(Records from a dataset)
##############################
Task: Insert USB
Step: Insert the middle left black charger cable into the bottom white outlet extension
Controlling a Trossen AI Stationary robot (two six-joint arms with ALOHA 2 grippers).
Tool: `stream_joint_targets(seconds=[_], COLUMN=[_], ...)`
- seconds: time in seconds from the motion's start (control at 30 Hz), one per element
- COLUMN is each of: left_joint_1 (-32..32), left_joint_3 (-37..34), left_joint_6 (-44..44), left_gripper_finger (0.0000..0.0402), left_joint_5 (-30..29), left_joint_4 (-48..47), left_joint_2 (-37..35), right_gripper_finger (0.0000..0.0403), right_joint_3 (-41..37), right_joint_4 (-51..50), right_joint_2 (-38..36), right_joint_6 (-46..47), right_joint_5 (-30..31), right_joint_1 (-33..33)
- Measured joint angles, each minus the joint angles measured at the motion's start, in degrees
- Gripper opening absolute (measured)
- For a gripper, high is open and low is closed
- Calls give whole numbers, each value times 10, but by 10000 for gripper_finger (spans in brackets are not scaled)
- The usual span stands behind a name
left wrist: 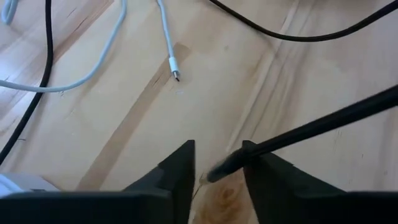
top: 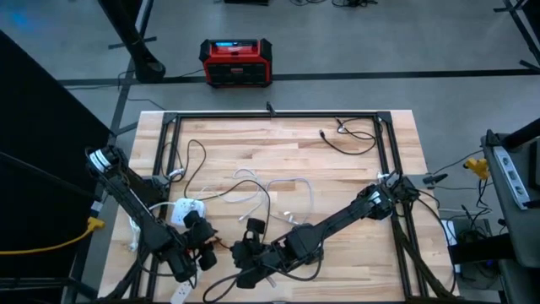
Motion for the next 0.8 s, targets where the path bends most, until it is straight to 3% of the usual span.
stream_joint_targets(seconds=[0.27,0.6,0.8], left_joint_1=[0,25,87], left_joint_3=[0,0,0], left_joint_6=[91,256,350], left_gripper_finger=[13,13,13], left_joint_5=[38,124,252], left_joint_4=[4,9,10], left_joint_2=[-8,-76,-117], right_gripper_finger=[0,3,69], right_joint_3=[0,-5,-6], right_joint_4=[-37,-136,-107], right_joint_2=[0,13,25], right_joint_6=[12,21,-68], right_joint_5=[0,-10,-34], right_joint_1=[0,-2,-4])
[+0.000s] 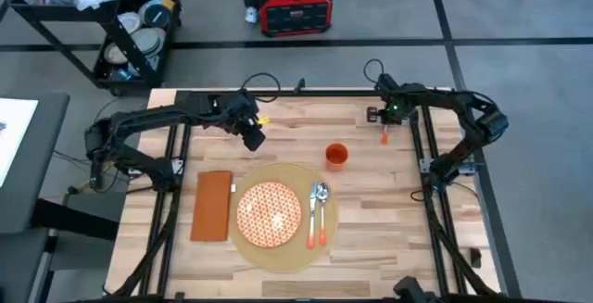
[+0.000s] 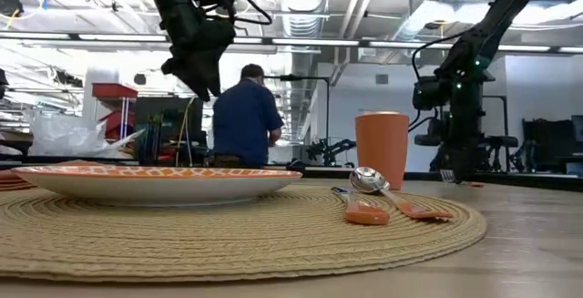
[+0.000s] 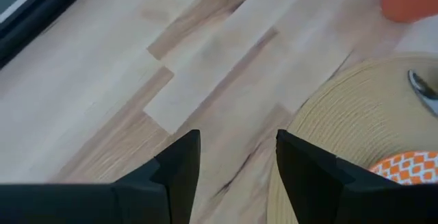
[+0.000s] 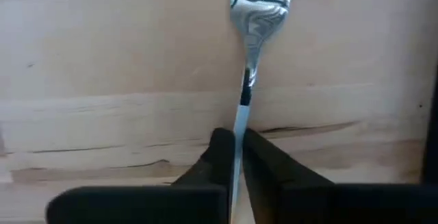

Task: Set table place
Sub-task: Put the orange fork on the orange napkin

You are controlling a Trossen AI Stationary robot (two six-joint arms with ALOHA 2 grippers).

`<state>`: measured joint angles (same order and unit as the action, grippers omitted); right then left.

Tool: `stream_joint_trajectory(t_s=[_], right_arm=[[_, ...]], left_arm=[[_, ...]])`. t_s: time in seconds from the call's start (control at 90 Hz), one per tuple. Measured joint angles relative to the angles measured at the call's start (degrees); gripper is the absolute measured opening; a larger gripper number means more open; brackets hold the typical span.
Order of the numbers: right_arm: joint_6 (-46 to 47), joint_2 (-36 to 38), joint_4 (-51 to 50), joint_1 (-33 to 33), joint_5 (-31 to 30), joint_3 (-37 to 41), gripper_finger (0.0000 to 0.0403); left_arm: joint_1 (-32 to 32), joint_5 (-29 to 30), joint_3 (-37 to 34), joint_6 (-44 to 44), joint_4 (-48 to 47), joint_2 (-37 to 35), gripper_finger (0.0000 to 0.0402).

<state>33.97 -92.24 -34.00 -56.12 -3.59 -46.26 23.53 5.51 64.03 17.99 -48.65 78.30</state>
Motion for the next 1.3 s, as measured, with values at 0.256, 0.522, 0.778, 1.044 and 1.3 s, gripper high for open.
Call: stream_joint_trajectory(t_s=[0.256,0.522,0.778,1.044,1.3], right_arm=[[-1.43,6.11,0.27,2.17,6.70,-4.43,0.0000],[-0.38,8.42,-1.96,13.11,10.66,-17.81,0.0000],[3.37,5.56,0.21,25.13,9.95,-27.64,0.0000],[4.60,-4.08,1.69,30.81,12.36,-35.29,0.0000],[1.73,-13.37,1.25,32.47,14.07,-47.56,0.0000]], left_arm=[[0.60,-1.37,-0.45,1.45,2.26,0.00,0.0170],[4.91,-12.50,-6.73,7.01,17.21,-1.13,0.0171],[8.54,-19.41,-17.53,19.96,45.03,-4.70,0.0171],[9.75,-20.86,-24.70,30.32,65.28,-5.29,0.0171],[8.79,-18.82,-24.90,31.59,66.66,-5.22,0.0171]])
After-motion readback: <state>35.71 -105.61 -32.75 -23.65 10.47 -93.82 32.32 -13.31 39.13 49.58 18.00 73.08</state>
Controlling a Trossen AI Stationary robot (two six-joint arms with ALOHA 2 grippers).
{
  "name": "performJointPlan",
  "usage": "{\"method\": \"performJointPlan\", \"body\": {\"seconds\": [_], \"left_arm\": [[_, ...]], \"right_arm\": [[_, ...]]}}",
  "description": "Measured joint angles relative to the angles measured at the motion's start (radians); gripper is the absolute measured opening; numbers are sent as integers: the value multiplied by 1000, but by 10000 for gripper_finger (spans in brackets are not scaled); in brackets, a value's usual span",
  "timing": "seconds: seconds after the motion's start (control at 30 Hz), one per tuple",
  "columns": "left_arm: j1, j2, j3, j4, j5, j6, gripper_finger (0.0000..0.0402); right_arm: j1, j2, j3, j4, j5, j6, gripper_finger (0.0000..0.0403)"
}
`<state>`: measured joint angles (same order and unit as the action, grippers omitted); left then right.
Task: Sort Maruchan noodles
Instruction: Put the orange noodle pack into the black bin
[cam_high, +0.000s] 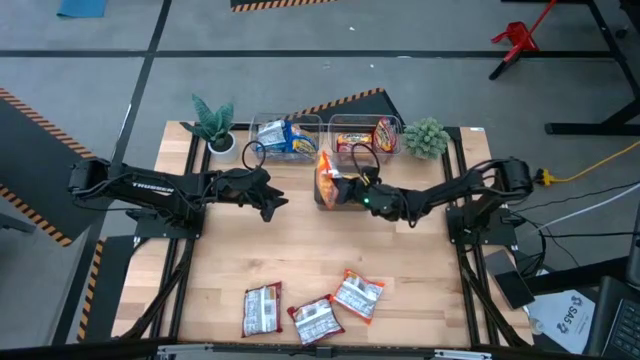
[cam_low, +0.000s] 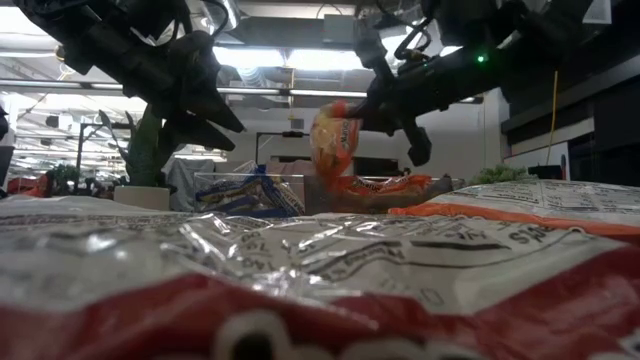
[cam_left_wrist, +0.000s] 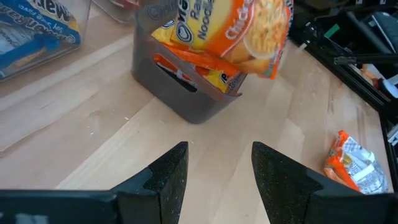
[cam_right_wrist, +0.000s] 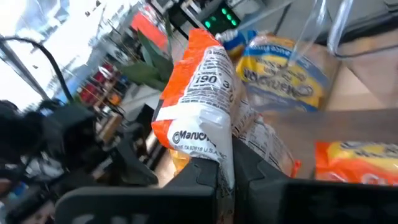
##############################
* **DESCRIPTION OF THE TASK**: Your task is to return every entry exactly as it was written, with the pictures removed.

* **RESULT**:
Task: Insert USB
Step: Insert the middle left black charger cable into the bottom white outlet extension
Controlling a Trossen AI Stationary robot (two six-joint arms with ALOHA 2 grippers).
Tool: `stream_joint_targets(seconds=[_], COLUMN=[_], ...)`
- seconds: time in seconds from the motion's start (control at 30 Hz), one per element
- COLUMN is each of: left_joint_1 (-32..32), left_joint_3 (-37..34), left_joint_6 (-44..44), left_gripper_finger (0.0000..0.0402), left_joint_5 (-30..29), left_joint_4 (-48..47), left_joint_2 (-37..35), right_gripper_finger (0.0000..0.0403), right_joint_3 (-41..37), right_joint_4 (-51..50), right_joint_2 (-38..36), right_joint_6 (-46..47), right_joint_5 (-30..31), right_joint_1 (-33..33)
- Measured joint angles, each minus the joint angles measured at the motion's start, in degrees
- Gripper opening absolute (measured)
- For a gripper, high is open and low is closed
- Calls give whole numbers, each value times 10, but by 10000 for gripper_finger (spans in brackets are not scaled)
- The usual span stands behind a name
left wrist: 
top: 
Motion for the next 0.8 s, targets where the path bends most, until it is straight to 3% of the usual span.
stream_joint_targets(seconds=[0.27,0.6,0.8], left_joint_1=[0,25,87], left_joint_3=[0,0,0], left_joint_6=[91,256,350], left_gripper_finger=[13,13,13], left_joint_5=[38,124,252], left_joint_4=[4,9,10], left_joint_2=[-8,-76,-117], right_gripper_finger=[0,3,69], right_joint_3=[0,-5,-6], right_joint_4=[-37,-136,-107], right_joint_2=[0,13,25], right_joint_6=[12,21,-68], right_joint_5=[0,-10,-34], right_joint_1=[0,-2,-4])
[+0.000s] 
[+0.000s] 
[+0.000s] 
[+0.000s] 

Task: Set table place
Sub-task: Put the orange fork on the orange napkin

You are controlling a Trossen AI Stationary robot (two six-joint arms with ALOHA 2 grippers).

`<state>`: measured joint angles (same order and unit as the action, grippers omitted); right then left.

Tool: `stream_joint_trajectory(t_s=[_], right_arm=[[_, ...]], left_arm=[[_, ...]])`. t_s: time in seconds from the call's start (control at 90 Hz), one per tuple. Measured joint angles relative to the angles measured at the call's start (degrees); gripper is the absolute measured opening; a larger gripper number means more open; brackets hold the typical span.
Order of the numbers: right_arm: joint_6 (-46 to 47), joint_2 (-36 to 38), joint_4 (-51 to 50), joint_1 (-33 to 33), joint_5 (-31 to 30), joint_3 (-37 to 41), gripper_finger (0.0000 to 0.0403); left_arm: joint_1 (-32 to 32), joint_5 (-29 to 30), joint_3 (-37 to 34), joint_6 (-44 to 44), joint_4 (-48 to 47), joint_2 (-37 to 35), gripper_finger (0.0000 to 0.0402).

<state>33.97 -92.24 -34.00 -56.12 -3.59 -46.26 23.53 5.51 64.03 17.99 -48.65 78.30</state>
Motion for the next 1.3 s, as measured, with values at 0.256, 0.522, 0.778, 1.044 and 1.3 s, gripper high for open.
Call: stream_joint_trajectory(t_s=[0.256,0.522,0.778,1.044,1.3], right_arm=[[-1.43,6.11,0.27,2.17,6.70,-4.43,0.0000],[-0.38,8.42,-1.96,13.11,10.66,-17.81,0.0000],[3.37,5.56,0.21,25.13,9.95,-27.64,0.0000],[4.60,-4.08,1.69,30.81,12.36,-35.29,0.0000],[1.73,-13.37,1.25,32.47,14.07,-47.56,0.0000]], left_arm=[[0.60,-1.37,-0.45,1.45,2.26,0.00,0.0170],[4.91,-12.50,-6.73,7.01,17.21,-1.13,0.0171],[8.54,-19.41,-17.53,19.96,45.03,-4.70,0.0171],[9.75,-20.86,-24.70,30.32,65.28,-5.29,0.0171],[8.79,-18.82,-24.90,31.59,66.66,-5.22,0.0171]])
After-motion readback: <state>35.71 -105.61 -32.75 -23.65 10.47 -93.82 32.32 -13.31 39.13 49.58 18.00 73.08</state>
Controlling a Trossen AI Stationary robot (two six-joint arms with ALOHA 2 grippers).
{
  "name": "performJointPlan",
  "usage": "{\"method\": \"performJointPlan\", \"body\": {\"seconds\": [_], \"left_arm\": [[_, ...]], \"right_arm\": [[_, ...]]}}",
  "description": "Measured joint angles relative to the angles measured at the motion's start (radians); gripper is the absolute measured opening; numbers are sent as integers: the value multiplied by 1000, but by 10000 for gripper_finger (spans in brackets are not scaled); in brackets, a value's usual span",
  "timing": "seconds: seconds after the motion's start (control at 30 Hz), one per tuple",
  "columns": "left_arm: j1, j2, j3, j4, j5, j6, gripper_finger (0.0000..0.0402); right_arm: j1, j2, j3, j4, j5, j6, gripper_finger (0.0000..0.0403)"
}
`<state>`: measured joint angles (same order and unit as the action, grippers omitted); left then right.
Task: Sort Maruchan noodles
Instruction: Put the orange noodle pack into the black bin
[cam_high, +0.000s] 
[cam_low, +0.000s] 
[cam_left_wrist, +0.000s] 
[cam_right_wrist, +0.000s] 

What was asked for in the exercise is now done.